The information the kernel needs to provide includes details about the capabilities that init has access to (such as working with I/O ports), information about system memory, the address of the framebuffer, and so on. This information is provided to init in the bootinfo structure, which is mapped into its address space, and passed to init via a register which points to this structure.1

// The bootinfo structure.
export type bootinfo = struct {
	argv: str,

	// Capability ranges
	memory: cap_range,
	devmem: cap_range,
	userimage: cap_range,
	stack: cap_range,
	bootinfo: cap_range,
	unused: cap_range,

	// Other details
	arch: *arch_bootinfo,
	ipcbuf: uintptr,
	modules: []module_desc,
	memory_info: []memory_desc,
	devmem_info: []memory_desc,
	tls_base: uintptr,
	tls_size: size,
};

Parts of this structure are static (such as the capability number ranges for each capability assigned to init), and others are dynamic - such as structures describing the memory layout (N items where N is the number of memory regions), or the kernel command line.

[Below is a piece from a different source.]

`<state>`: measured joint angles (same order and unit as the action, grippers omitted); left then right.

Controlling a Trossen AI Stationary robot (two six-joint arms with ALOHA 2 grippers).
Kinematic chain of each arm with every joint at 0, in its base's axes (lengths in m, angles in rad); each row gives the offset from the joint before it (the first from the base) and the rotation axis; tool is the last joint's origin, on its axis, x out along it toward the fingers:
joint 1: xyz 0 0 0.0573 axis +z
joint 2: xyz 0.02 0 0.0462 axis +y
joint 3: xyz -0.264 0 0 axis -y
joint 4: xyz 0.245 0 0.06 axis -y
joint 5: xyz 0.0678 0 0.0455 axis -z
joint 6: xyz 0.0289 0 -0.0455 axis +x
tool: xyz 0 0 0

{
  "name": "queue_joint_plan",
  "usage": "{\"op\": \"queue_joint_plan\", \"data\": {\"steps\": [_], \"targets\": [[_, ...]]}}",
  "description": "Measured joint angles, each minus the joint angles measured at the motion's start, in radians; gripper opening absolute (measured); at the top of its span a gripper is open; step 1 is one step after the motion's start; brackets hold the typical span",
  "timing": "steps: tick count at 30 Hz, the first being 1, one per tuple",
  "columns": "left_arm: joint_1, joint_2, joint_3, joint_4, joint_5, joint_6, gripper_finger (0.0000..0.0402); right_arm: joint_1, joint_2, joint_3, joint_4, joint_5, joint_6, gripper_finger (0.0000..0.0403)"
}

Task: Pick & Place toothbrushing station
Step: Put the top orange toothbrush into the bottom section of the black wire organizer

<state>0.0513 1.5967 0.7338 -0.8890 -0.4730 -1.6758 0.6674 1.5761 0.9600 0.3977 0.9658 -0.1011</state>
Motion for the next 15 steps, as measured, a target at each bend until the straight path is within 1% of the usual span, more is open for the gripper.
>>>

But, we’re in a kernel – dynamically allocating data is not so straightforward, especially for units smaller than a page!2 Moreover, the data structures allocated here need to be visible to userspace, and kernel memory is typically not available to userspace. A further complication is the three different address spaces we’re working with here: a bootinfo object has a physical memory address, a kernel address, and a userspace address — three addresses to refer to a single object in different contexts.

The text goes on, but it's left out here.